— WHAT IS NEEDED —
Copy the listing in full and exactly, omitting its images.

— ENTRIES SHOWN —
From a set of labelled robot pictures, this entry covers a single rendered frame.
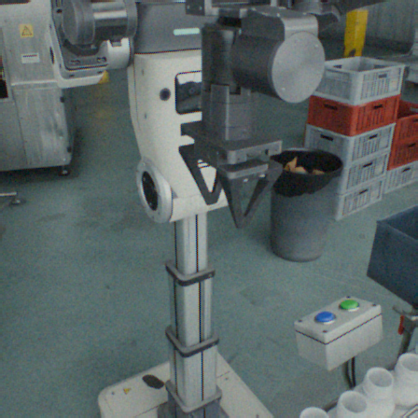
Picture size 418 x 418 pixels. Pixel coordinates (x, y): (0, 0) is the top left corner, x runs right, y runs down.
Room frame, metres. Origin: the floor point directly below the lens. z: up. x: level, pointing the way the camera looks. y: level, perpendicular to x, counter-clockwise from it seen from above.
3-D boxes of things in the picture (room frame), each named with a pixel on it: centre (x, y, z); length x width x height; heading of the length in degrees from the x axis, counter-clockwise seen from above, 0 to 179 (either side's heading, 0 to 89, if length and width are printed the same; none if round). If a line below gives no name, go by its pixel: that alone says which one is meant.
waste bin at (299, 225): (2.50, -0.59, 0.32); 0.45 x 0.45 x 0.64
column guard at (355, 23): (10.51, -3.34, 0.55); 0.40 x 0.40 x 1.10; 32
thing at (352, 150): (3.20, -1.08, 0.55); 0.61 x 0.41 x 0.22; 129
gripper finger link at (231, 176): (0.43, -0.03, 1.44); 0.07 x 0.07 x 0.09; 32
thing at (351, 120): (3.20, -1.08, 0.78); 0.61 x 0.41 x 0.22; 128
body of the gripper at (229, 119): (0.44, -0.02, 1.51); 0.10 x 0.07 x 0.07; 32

— FINISHED TASK —
From a set of labelled robot pictures, this entry covers a single rendered frame.
Picture size 418 x 418 pixels. Pixel coordinates (x, y): (0, 0) is the top left corner, x runs right, y runs down.
Room frame, metres. Origin: the floor point directly below the lens. z: up. x: level, pointing the way the camera looks. y: level, perpendicular to x, counter-clockwise from it seen from above.
3-D boxes of things in the picture (room frame), each named with a pixel on it: centre (x, y, z); length x width x height; heading of the length in degrees from the x axis, counter-clockwise seen from above, 0 to 179 (either side's heading, 0 to 89, if length and width are printed the same; none if round). If a line below gives no name, go by its pixel: that alone says which one is meant.
waste bin at (299, 225): (2.50, -0.59, 0.32); 0.45 x 0.45 x 0.64
column guard at (355, 23): (10.51, -3.34, 0.55); 0.40 x 0.40 x 1.10; 32
thing at (352, 150): (3.20, -1.08, 0.55); 0.61 x 0.41 x 0.22; 129
gripper finger link at (231, 176): (0.43, -0.03, 1.44); 0.07 x 0.07 x 0.09; 32
thing at (351, 120): (3.20, -1.08, 0.78); 0.61 x 0.41 x 0.22; 128
body of the gripper at (229, 119): (0.44, -0.02, 1.51); 0.10 x 0.07 x 0.07; 32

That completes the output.